After dinner the power goes off, and the six of them sit on the floor around a gas lamp, the storm rushing in torrents underneath them.
‘It’s like bloody Noah’s Ark!’ Jim laughs.
In the night, the whoosh of wind merges with the surge of sea and it feels like the hut is out in the ocean, nothing holding it steady. Lying in the lounge with three kids softly snoring around him, Pirate thinks about Jim coiled around Rejoice in the next room, miffed that in all those days at sea, Jim had never mentioned his family. His thinks of Rob, an Aussie he met in Ghana, who’d fallen for a local woman who worked at a bar ... studying law ... and it was obvious that Cherice liked him too.
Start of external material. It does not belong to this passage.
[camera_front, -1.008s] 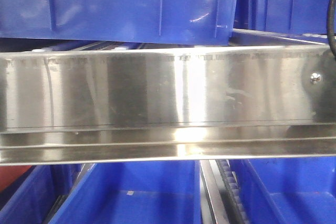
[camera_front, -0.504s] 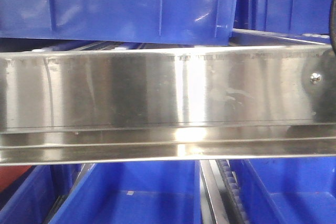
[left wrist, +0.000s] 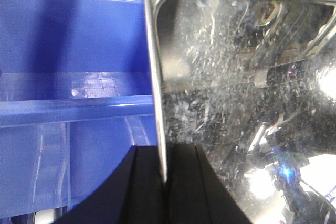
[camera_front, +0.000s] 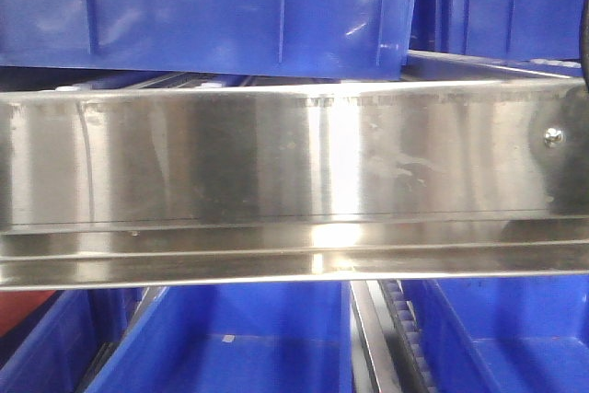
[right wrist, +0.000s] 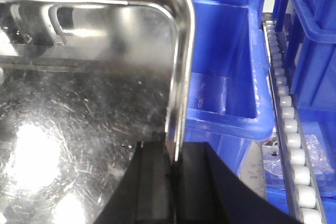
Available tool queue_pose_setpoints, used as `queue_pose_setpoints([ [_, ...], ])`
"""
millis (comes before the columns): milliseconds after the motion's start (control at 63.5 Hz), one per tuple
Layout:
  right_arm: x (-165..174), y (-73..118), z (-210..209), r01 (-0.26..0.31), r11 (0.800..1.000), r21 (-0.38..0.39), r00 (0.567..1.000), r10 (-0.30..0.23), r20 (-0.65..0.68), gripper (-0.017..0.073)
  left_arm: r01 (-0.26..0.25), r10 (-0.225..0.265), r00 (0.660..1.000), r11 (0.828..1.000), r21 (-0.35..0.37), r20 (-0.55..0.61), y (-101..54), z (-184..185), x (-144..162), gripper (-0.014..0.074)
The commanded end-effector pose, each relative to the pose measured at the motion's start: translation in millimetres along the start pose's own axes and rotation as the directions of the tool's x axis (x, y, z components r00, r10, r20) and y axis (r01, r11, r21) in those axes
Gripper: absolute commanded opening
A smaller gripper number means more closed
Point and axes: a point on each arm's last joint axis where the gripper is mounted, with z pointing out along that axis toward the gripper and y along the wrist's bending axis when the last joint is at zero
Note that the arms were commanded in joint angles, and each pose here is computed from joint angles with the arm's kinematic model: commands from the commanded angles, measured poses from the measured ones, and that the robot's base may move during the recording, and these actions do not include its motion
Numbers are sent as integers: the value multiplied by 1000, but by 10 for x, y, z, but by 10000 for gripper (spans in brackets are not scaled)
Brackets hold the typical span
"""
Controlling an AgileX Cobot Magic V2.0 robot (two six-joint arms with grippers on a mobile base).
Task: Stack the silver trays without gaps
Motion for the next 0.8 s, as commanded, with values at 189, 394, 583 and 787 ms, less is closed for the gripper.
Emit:
queue_pose_setpoints([
  [189,-118,173,-67,-12,989,-150,993,30,117,-69,50,-57,995,995,85,84,-117,-61,-105,-19],
  [394,-120,174,-67,-12,988,-151,992,30,118,-69,50,-57,995,995,85,84,-117,-61,-105,-19],
  [583,-120,174,-67,-12,988,-151,992,30,118,-69,50,-57,995,995,85,84,-117,-61,-105,-19],
  [787,-120,174,-67,-12,988,-151,992,30,118,-69,50,-57,995,995,85,84,-117,-61,-105,-19],
])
But her family arranged for her to marry an Ashanti man from up near Kumasi. And then Pirate remembers how one night at Labadi Beach, he and Jim got drunk on Star lager and Rob had staggered in, rambling about Cherice, how colour meant nothing, how they could have made it work, just two people who felt something, who might have had a chance. Pirate, swaying with beer and music, had agreed with every word.
Jim had said nothing.
The wind’s been growling outside for hours, shaking the house on its stumps. Moses comes at two to check that Beth’s okay, which only makes her more apprehensive. She’s used to watching storms roll in over the sea off Fremantle, waves pounding the groynes, or sitting with Clem on the verandah in summer, watching great forks of lightning shatter the sky, black clouds thickening in the east. When she was little Clem taught her to track the path of a storm or cyclone, just like Tom had taught him: when it was all right to stay outside and watch, and when it was time to go somewhere safe. But here she can’t see far; the jungle presses in, and she feels at the mercy of something she can’t predict. Then the power goes out at four. She’s jittery, goes to bed early, lies in the stifling dark. Through the open louvres she can see great flashes of white slicing the sky, hears the rain pelting down and then hail pounding the side of the house. It’s as if the house is teetering on a cliff, a raging river thundering past.